It will be be silly to those who don't live in Ireland or are of Irish descent. Perhaps the nearest I could come to it for Americans would be a shoe named for a slave owner who was renown for his cruelty to slaves or perhaps someone who massacred Native Americans? Feelings run deep in Ireland and the North still isn't at peace, there's still bombings and shootings. A reminder of the Black and Tans is liable to stir a lot of feelings on both sides. Every year the Orange Lodges march, causing riots and deaths btw, to commemorate somthing that happened a lot further back in time than the Black and Tans.
http://news.bbc.co.uk/1/hi/northern_ireland/4241058.stm


----------



## Big Don (Mar 13, 2012)

Tez3 said:


> Why would you name a shoe after a drink anyway, in fact why would you name a shoe?


Because companies are made up of people and people, by and large are stupid?
Why would you make not one but, FOUR movies based on a Disneyland ride?


----------



## Carol (Mar 13, 2012)

Tez3 said:


> It will be be silly to those who don't live in Ireland or are of Irish descent. Perhaps the nearest I could come to it for Americans would be a shoe named for a slave owner who was renown for his cruelty to slaves or perhaps someone who massacred Native Americans? Feelings run deep in Ireland and the North still isn't at peace, there's still bombings and shootings. A reminder of the Black and Tans is liable to stir a lot of feelings on both sides. Every year the Orange Lodges march, causing riots and deaths btw, to commemorate somthing that happened a lot further back in time than the Black and Tans.
> http://news.bbc.co.uk/1/hi/northern_ireland/4241058.stm




That's not a bad analogy -- we have a holiday in January named after Dr. Martin Luther King, Jr.  I think a good way of drawing a comparison would be like pushing a Martin Luther King Day promotion with a sneaker eponymous with a southern plantation.


----------



## crushing (Mar 13, 2012)

Tez3 said:


> It will be be silly to those who don't live in Ireland or are of Irish descent. Perhaps the nearest I could come to it for Americans would be a shoe named for a slave owner who was renown for his cruelty to slaves or perhaps someone who massacred Native Americans? Feelings run deep in Ireland and the North still isn't at peace, there's still bombings and shootings. A reminder of the Black and Tans is liable to stir a lot of feelings on both sides. Every year the Orange Lodges march, causing riots and deaths btw, to commemorate somthing that happened a lot further back in time than the Black and Tans.
> http://news.bbc.co.uk/1/hi/northern_ireland/4241058.stm



Your try at an American comparison does remind me of this similar controversy http://en.wikipedia.org/wiki/Controversies_about_the_word_%22niggardly%22


----------



## granfire (Mar 13, 2012)

crushing said:


> Your try at an American comparison does remind me of this similar controversy http://en.wikipedia.org/wiki/Controversies_about_the_word_"niggardly"
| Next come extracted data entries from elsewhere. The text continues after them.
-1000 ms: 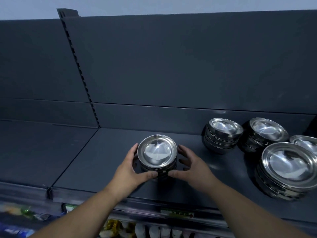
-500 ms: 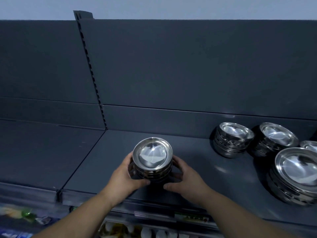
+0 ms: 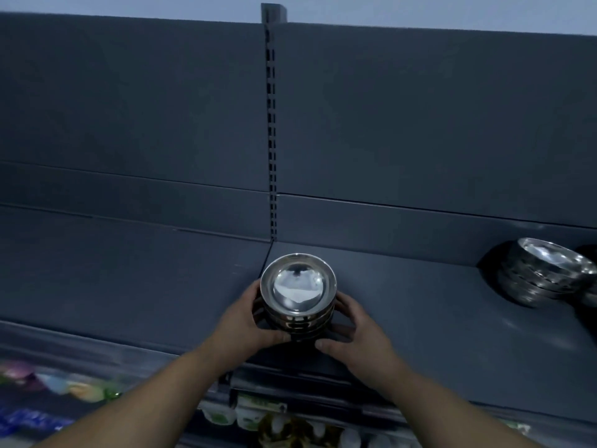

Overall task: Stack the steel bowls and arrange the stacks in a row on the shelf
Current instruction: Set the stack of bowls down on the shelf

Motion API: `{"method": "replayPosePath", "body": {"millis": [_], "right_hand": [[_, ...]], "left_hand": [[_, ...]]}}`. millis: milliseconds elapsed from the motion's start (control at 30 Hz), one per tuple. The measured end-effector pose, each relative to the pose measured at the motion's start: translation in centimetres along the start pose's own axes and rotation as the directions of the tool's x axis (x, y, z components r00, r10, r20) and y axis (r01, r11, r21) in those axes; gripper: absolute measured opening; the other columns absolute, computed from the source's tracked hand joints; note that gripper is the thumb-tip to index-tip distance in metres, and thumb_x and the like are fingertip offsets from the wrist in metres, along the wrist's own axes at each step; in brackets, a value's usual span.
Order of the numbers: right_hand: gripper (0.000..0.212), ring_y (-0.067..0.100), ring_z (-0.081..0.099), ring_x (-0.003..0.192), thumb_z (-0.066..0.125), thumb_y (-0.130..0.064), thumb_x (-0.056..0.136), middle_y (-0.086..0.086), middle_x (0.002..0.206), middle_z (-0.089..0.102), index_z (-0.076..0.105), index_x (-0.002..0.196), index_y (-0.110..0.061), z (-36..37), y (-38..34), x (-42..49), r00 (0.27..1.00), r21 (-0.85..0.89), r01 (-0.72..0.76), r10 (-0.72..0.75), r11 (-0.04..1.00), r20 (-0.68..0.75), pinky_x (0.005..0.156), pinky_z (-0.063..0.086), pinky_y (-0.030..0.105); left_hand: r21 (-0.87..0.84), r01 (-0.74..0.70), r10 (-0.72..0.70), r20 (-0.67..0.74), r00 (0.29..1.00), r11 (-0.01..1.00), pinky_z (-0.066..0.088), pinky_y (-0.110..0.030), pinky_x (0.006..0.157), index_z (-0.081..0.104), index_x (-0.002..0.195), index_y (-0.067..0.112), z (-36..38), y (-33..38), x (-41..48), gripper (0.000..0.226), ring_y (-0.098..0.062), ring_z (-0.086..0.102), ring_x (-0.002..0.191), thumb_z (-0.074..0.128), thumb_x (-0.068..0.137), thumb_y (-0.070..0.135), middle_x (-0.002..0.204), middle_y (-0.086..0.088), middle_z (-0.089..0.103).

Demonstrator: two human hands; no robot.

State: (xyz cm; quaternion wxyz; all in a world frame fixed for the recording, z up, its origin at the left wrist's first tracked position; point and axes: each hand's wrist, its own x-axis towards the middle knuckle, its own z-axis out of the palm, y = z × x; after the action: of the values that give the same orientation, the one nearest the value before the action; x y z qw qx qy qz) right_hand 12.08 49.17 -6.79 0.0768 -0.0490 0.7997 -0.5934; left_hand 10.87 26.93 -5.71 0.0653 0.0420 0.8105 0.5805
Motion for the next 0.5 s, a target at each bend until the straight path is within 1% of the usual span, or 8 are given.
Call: {"method": "replayPosePath", "body": {"millis": [33,100,167,200,267,367,433,500], "right_hand": [[0.079,-0.001,0.061,0.106,0.081,-0.005,0.074,-0.035,0.121,0.047,0.039,0.125,-0.048,0.6,-0.1,0.0,1.0,0.001,-0.009,0.009,1.0,-0.023,0.089,0.051,0.016],[0.08,0.002,0.063,0.108,0.084,-0.011,0.07,-0.033,0.122,0.051,0.042,0.129,-0.045,1.5,-0.2,-0.2,0.997,-0.009,-0.026,0.025,1.0,-0.071,0.096,0.052,0.026],[0.08,0.006,0.064,0.11,0.087,-0.013,0.065,-0.026,0.125,0.057,0.047,0.127,-0.043,2.0,-0.1,-0.5,0.993,0.011,-0.027,0.028,1.0,-0.113,0.098,0.053,0.034],[0.079,0.006,0.065,0.109,0.087,-0.01,0.065,-0.023,0.126,0.058,0.048,0.126,-0.042,2.2,-0.2,-0.7,0.991,0.024,-0.025,0.028,0.999,-0.129,0.096,0.053,0.033],[0.073,0.004,0.068,0.102,0.086,-0.004,0.066,-0.022,0.124,0.06,0.051,0.121,-0.037,2.5,-0.4,-1.1,0.988,0.055,-0.027,0.035,0.998,-0.149,0.087,0.055,0.024],[0.065,0.004,0.071,0.09,0.082,-0.009,0.072,-0.021,0.119,0.062,0.052,0.124,-0.032,2.7,-1.3,-1.4,0.988,0.126,-0.04,0.058,0.991,-0.142,0.071,0.052,0.013],[0.06,0.0,0.069,0.093,0.081,-0.017,0.075,-0.016,0.119,0.064,0.054,0.126,-0.029,2.7,-1.7,-1.2,0.988,0.12,-0.047,0.064,0.992,-0.144,0.072,0.05,0.01],[0.057,-0.006,0.065,0.099,0.081,-0.022,0.075,-0.014,0.118,0.066,0.056,0.125,-0.031,2.8,-2.0,-1.2,0.986,0.089,-0.049,0.062,0.995,-0.155,0.079,0.049,0.009]], "left_hand": [[0.003,-0.007,0.007,0.011,1.0,1.0,0.049,-0.018,0.093,0.043,0.132,0.035,-0.6,-0.2,0.1,0.099,0.004,0.06,0.11,0.093,0.047,0.029,0.12,0.015,0.064],[0.002,-0.012,0.011,0.029,1.0,1.0,0.047,-0.01,0.088,0.041,0.132,0.037,-1.3,-0.5,0.1,0.096,0.008,0.059,0.108,0.093,0.053,0.022,0.118,0.018,0.063],[-0.002,-0.016,0.016,0.051,0.999,1.0,0.047,-0.012,0.091,0.04,0.134,0.039,-1.7,-0.8,-0.1,0.098,0.007,0.058,0.111,0.093,0.054,0.024,0.12,0.019,0.061],[-0.001,-0.017,0.017,0.058,0.998,1.0,0.047,-0.017,0.095,0.039,0.136,0.039,-1.8,-1.0,-0.2,0.099,0.005,0.057,0.113,0.093,0.053,0.027,0.122,0.019,0.061],[0.004,-0.026,0.026,0.053,0.998,1.0,0.046,-0.024,0.101,0.04,0.135,0.041,-2.0,-1.3,-0.4,0.1,0.004,0.056,0.115,0.093,0.052,0.033,0.122,0.021,0.06],[0.011,-0.024,0.024,0.064,0.998,1.0,0.045,-0.027,0.104,0.039,0.133,0.043,-2.3,-1.3,-0.4,0.101,0.001,0.055,0.117,0.092,0.048,0.041,0.124,0.022,0.058],[0.015,-0.023,0.022,0.08,0.997,1.0,0.046,-0.033,0.105,0.04,0.134,0.042,-2.6,-1.2,-0.3,0.104,-0.002,0.055,0.119,0.092,0.044,0.046,0.126,0.02,0.059],[0.014,-0.022,0.021,0.091,0.996,1.0,0.046,-0.034,0.105,0.041,0.132,0.043,-2.7,-1.0,-0.1,0.1,-0.002,0.055,0.119,0.092,0.046,0.042,0.125,0.019,0.059]]}}
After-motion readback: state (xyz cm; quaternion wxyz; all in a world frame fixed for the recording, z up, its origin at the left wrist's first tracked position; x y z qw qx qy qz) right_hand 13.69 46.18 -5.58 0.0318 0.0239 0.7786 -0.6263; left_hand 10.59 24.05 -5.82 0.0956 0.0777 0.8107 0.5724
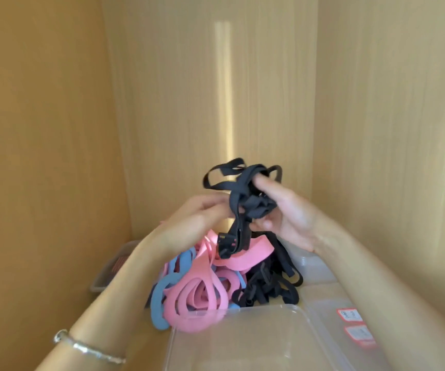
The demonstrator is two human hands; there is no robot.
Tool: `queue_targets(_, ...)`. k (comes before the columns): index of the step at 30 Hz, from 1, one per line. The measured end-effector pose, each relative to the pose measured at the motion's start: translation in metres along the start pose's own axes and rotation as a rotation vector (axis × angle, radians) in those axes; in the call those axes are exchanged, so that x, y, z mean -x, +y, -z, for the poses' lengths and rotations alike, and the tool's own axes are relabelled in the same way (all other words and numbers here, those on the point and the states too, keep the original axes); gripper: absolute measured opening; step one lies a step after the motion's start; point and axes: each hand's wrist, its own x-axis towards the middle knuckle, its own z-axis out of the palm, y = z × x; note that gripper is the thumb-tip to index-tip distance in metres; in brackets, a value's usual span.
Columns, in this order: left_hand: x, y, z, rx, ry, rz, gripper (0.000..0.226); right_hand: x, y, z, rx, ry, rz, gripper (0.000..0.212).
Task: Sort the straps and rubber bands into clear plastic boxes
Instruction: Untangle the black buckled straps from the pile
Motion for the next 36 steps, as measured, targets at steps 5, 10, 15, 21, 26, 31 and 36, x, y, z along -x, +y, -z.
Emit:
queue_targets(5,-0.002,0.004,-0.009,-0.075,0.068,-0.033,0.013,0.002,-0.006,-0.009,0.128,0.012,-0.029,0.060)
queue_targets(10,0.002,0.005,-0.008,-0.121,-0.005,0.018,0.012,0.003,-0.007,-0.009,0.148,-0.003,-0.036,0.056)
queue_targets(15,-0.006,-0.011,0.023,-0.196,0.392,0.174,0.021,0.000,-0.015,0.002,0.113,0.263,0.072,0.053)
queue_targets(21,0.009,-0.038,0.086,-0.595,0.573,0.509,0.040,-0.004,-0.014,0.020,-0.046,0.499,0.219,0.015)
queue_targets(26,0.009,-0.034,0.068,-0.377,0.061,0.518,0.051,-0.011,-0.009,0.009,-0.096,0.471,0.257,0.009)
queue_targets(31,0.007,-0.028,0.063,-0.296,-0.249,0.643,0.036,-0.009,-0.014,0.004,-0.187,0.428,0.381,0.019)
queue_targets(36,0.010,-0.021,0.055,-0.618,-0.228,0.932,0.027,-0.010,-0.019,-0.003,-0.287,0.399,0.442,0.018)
Oh good god...when the uneducated people show their true color...no pun intended....

Especially bad when they are holding office....


----------



## Tez3 (Mar 13, 2012)

To be honest I couldn't think of an exact comparision, the problem with the Black and Tans is they are still heroes to one half and villians to the other. As I said when they are still commemorating battles fought in the 18th century etc there's little hope they won't remember the Black and Tans, to them it's recent history as there's still people who can remember them. The Troubles have been going on for centuries, it won't stop until people can put the past behind them but in Ireland the past is always there lurking and coming in to bite the unwary. 
From the Belfast Telegraph http://www.belfasttelegraph.co.uk/n...n-trainers-slated-16129796.html#ixzz1oujwyW1O 

Look at the story underneath it too. It may give you an idea of what life is like there.
http://www.belfasttelegraph.co.uk/n...-me-because-i-married-a-catholic-16125176.htm


----------



## Carol (Mar 13, 2012)

There isn't a good parallel that I can think of either. Another interesting (to me, anyway) case where as much as we have in common, there are aspects to the cultures that are quite different.  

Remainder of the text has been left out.